The Meadow

DSC_1031The quarry man bought the old house and its acreage, scraped the topsoil off the meadow, and sold off the house with two acres of the meadow and its partial border of trees and shrub. In the house, a bathroom went in, and in a child’s room, a fat rainbow – floor to ceiling to floor – was sketched out and painted.

For thirty years, owners kept the meadow mowed. Between mowings, grasses grew, and golden rod, oyster plants, milkweed, and asters. Each late fall the meadow’s summer growth lay itself down, and in that flattened landscape the old disc harrow, stranded in its long-gone farmer’s field, reappeared.

Twenty years ago the clothes line, built with sturdy wooden posts and cross beams, stood on the far side of the cedar tree. Now its northern post is engulfed in branches. The outhouse, still visible in its pile of moldered lumber when I arrived, has long since joined the remains of the wildflowers that grew up between the boards, fell over, and decomposed. It is almost twelve years since the meadow was cut, and it is only in the last two that wild cherry bushes have spread from individuals to patches of isolated mini-woodlands that shelter bird and spider nurseries.

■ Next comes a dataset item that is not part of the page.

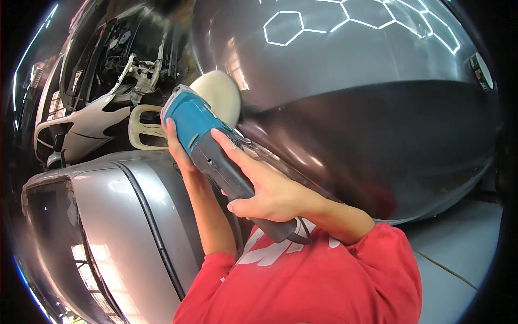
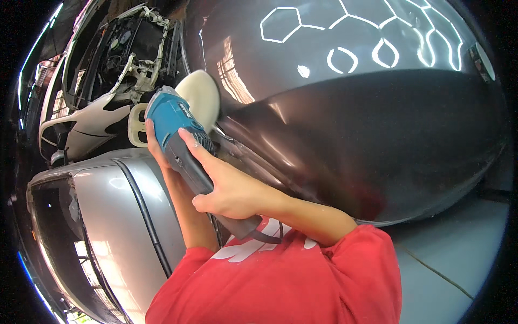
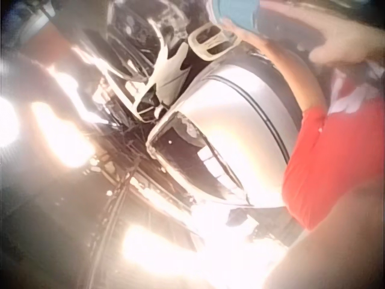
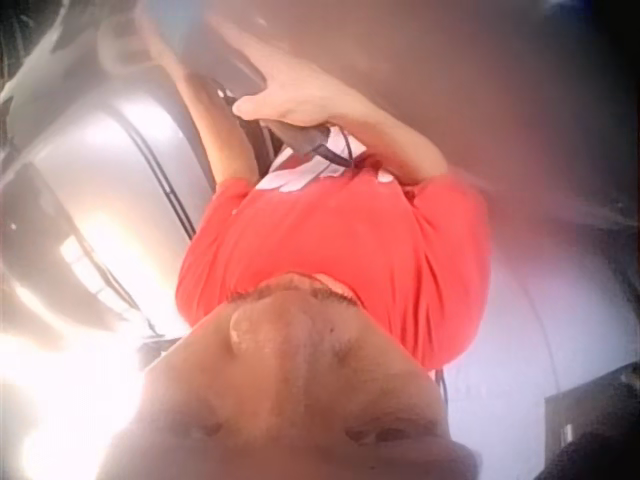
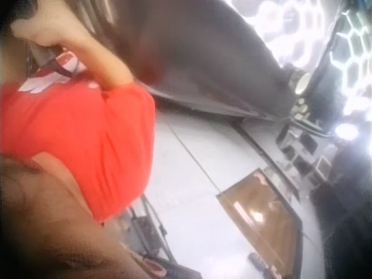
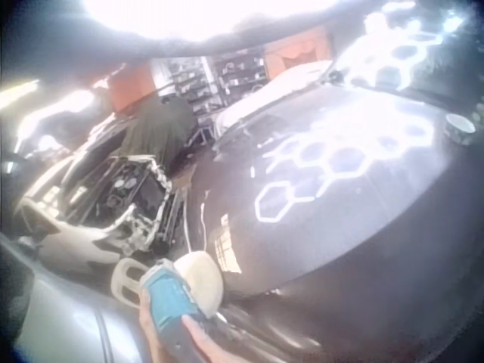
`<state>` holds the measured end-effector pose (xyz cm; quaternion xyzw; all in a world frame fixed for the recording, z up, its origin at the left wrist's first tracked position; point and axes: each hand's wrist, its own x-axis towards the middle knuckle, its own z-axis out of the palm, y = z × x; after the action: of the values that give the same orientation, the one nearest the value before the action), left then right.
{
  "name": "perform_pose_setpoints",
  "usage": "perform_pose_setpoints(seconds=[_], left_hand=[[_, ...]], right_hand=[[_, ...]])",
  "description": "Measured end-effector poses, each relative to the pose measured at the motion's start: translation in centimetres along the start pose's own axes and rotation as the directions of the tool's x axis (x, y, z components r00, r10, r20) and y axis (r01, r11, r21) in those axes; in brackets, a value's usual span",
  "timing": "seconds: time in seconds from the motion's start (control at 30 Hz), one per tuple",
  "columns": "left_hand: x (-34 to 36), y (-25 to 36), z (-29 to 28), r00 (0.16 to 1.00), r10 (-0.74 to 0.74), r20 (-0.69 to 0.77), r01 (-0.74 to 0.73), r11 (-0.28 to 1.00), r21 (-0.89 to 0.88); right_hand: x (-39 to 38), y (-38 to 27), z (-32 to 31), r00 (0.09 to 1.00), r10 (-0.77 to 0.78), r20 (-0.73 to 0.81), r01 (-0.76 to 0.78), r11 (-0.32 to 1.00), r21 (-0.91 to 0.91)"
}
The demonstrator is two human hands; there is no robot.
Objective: The person uses a motorized polisher to buff the surface of a car hood, applies a compound from a container by hand, and continues polishing the metal surface.
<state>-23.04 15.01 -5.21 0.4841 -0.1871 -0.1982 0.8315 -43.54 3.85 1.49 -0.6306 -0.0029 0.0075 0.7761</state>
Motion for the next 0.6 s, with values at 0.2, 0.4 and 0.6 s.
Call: perform_pose_setpoints(seconds=[0.2, 0.4, 0.6], left_hand=[[4.0, -1.0, 6.7, 0.997, 0.024, 0.074, -0.029, 0.997, 0.069], [5.9, -2.8, 21.2, 0.938, 0.12, 0.327, -0.206, 0.948, 0.244], [7.6, -4.0, 27.0, 0.86, -0.017, 0.51, -0.151, 0.946, 0.286]], right_hand=[[-1.9, -2.2, -2.1, 0.969, -0.08, -0.235, 0.094, 0.994, 0.051], [-6.5, -6.9, -3.1, 0.712, -0.085, -0.697, 0.24, 0.962, 0.128], [-7.6, -7.6, -4.0, 0.599, -0.168, -0.783, 0.306, 0.952, 0.03]])
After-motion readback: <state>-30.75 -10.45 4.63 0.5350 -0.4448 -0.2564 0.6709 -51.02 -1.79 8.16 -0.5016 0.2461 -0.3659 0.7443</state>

Each winter I cover the rain barrels and shovel the long driveway; each spring I listen for the voice of the wood frog and try to avoid the black flies’ bite. Every other summer or so I get to the task of clearing the meadow, cutting all the box elders’ sprouts to the ground. In the fall I greet the disc harrow and Orion on their return to my view, and wonder which Turkey Vulture sighting will be my last of the year.

Eventually, I will leave this place. The meadow will give way to box elder trees, or not. As I sleep beneath the child’s rainbow, my window open to the night, what is sure for me is the Little Dipper, pinned at its tail by the North Star, circling overhead. What is almost as sure is the topsoil, building. Slowly, slowly.